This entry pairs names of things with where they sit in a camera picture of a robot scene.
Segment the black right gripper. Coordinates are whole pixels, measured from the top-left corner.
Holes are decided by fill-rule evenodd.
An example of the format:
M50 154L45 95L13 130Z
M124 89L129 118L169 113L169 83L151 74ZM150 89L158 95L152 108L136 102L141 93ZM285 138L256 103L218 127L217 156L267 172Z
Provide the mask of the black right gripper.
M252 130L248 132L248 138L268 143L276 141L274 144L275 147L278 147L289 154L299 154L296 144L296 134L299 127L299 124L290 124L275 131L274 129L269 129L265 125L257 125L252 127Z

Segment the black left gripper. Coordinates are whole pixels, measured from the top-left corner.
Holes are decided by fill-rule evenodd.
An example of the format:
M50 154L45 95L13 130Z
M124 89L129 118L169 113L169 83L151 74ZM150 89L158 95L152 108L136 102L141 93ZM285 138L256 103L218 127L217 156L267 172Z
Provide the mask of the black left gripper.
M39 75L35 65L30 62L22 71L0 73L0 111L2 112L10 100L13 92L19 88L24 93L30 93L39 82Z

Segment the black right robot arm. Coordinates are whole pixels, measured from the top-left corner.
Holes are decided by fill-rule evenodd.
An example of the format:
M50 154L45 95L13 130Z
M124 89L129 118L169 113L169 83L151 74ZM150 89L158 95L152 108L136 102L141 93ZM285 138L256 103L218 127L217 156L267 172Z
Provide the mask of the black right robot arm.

___

**Work instruction**. Your answer must be the line containing "Segment the black right robot" through the last line above, copied exactly, with nothing added.

**Solution for this exercise**.
Segment the black right robot arm. Coordinates are whole pixels, measured from the top-left corner.
Holes are decided by fill-rule evenodd.
An example of the format:
M50 154L45 95L13 130Z
M124 89L129 118L169 113L169 83L151 74ZM150 89L158 95L152 108L136 102L141 93ZM285 138L256 103L218 127L217 156L267 172Z
Provide the mask of the black right robot arm.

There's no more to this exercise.